---------- INFORMATION PROVIDED ----------
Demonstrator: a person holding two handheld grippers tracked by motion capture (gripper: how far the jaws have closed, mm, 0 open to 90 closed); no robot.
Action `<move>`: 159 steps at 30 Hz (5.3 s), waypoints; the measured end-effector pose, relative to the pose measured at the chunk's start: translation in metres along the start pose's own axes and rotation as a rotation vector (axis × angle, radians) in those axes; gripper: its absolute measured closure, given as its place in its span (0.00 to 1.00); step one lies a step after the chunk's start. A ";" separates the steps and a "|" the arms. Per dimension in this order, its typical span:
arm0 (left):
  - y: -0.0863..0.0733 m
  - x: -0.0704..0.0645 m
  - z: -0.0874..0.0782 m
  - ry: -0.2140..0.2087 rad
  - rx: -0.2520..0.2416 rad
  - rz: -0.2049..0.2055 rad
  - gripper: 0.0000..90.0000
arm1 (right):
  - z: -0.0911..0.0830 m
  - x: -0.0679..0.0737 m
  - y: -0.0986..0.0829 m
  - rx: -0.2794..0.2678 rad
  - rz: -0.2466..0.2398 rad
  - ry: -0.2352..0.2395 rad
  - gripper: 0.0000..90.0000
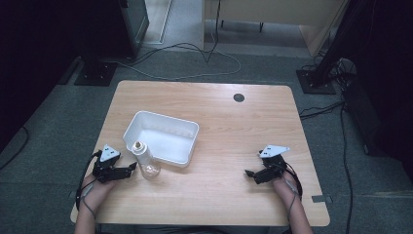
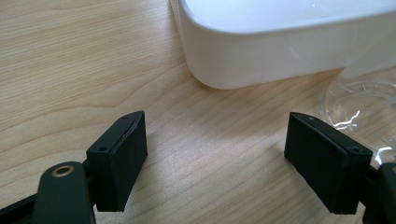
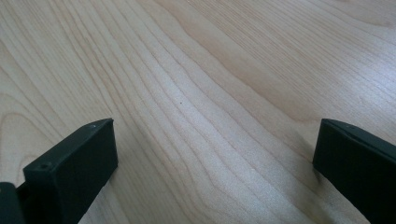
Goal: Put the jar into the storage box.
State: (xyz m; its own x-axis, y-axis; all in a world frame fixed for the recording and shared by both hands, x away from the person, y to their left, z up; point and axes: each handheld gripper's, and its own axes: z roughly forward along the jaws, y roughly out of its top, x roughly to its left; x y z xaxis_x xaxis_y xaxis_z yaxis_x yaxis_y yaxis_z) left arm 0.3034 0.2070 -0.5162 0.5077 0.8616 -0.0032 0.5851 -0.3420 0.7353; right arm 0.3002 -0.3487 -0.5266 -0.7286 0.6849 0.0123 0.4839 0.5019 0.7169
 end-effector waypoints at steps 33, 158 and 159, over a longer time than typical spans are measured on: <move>0.002 -0.001 0.006 -0.024 0.009 0.040 0.11 | 0.000 0.000 0.000 0.001 0.003 -0.001 0.00; 0.057 -0.067 -0.045 -0.181 -0.169 0.057 0.49 | 0.000 0.000 0.000 0.001 0.001 -0.001 0.00; 0.058 -0.066 -0.045 -0.180 -0.167 0.057 0.49 | 0.000 0.000 0.000 0.002 0.002 -0.001 0.00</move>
State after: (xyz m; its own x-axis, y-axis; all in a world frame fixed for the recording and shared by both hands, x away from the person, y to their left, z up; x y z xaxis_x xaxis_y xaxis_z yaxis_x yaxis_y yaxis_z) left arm 0.2747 0.1472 -0.4429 0.6499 0.7570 -0.0677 0.4468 -0.3085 0.8398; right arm 0.2996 -0.3487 -0.5266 -0.7270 0.6865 0.0131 0.4863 0.5014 0.7157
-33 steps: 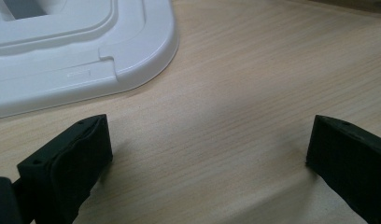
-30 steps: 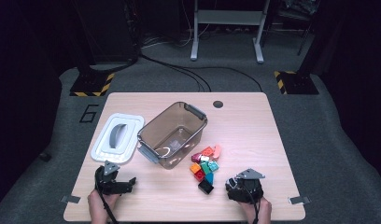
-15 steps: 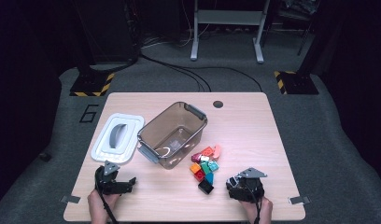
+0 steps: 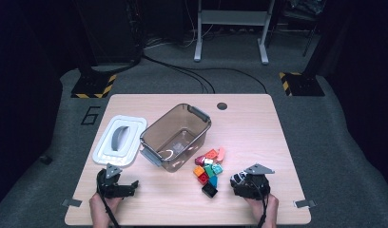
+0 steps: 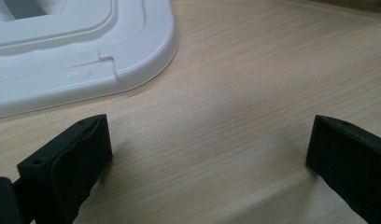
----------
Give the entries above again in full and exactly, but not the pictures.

WRITTEN RESPONSE
Demonstrator: a person holding two handheld grippers tracked by motion capture (gripper: how far the jaws have closed, mm, 0 open to 90 closed); no robot.
Action `<move>`: 159 steps at 30 Hz (5.3 s), waypoints; the measured end-effector pose, relative to the pose measured at the chunk's start: translation in metres along the start pose's own axes and rotation as a rotation vector (axis × angle, radians) in those axes; gripper: its absolute measured closure, given as its place in its span (0.00 to 1.00); step one lies a step after the chunk's start. A ";" separates the steps and a "|" the arms. Per dimension in this order, its typical span:
arm0 (left):
  - y: -0.0863..0.0733 m
  - x: -0.0704..0.0645 m
  - z: -0.0874..0.0782 m
  - ry: -0.2140..0.2087 rad
  - rx: -0.2520..0.2416 rad
  - rz: -0.2049..0.2055 rad
  - gripper: 0.0000..90.0000
arm1 (right):
  - z: -0.0911..0.0830 m
  - x: -0.0679..0.0737 m
  - y: -0.0986..0.0829 m
  - rx: -0.2794..0.2678 rad
  - rz: -0.2466..0.2398 rad
  - ry: -0.2352..0.2395 rad
  - gripper: 0.0000..90.0000
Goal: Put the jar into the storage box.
State: (xyz m; its own x-axis, y-axis; all in a world frame fixed for the recording and shared by both hands, x away from the person, y to their left, z up; point and axes: each handheld gripper's, and its own axes: z roughly forward along the jaws, y roughly out of its top, x roughly to its left; x y z xaxis_x xaxis_y xaxis_z yaxis_x yaxis_y yaxis_z) left arm 0.3034 0.2070 -0.5162 0.5077 0.8616 -0.0032 0.5851 -0.3420 0.7353; right arm 0.3002 -0.3487 -0.5266 -0.7286 0.6849 0.0123 0.4839 0.5019 0.7169
 end-effector waypoints at steps 33, 158 and 159, over a longer time than typical spans are measured on: <move>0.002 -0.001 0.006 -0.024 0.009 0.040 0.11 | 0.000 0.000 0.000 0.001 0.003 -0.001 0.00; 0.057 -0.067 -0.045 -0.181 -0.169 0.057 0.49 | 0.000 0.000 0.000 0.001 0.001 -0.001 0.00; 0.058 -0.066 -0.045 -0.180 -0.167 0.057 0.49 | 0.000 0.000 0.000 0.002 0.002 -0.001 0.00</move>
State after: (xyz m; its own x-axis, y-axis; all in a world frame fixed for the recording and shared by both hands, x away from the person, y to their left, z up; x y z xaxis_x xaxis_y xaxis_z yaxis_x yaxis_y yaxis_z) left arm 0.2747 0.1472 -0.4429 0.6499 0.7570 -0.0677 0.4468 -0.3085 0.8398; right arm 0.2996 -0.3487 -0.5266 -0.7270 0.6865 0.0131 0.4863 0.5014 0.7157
-33 steps: 
-30 steps: 
-15 steps: 
+0 steps: 
+0 steps: 

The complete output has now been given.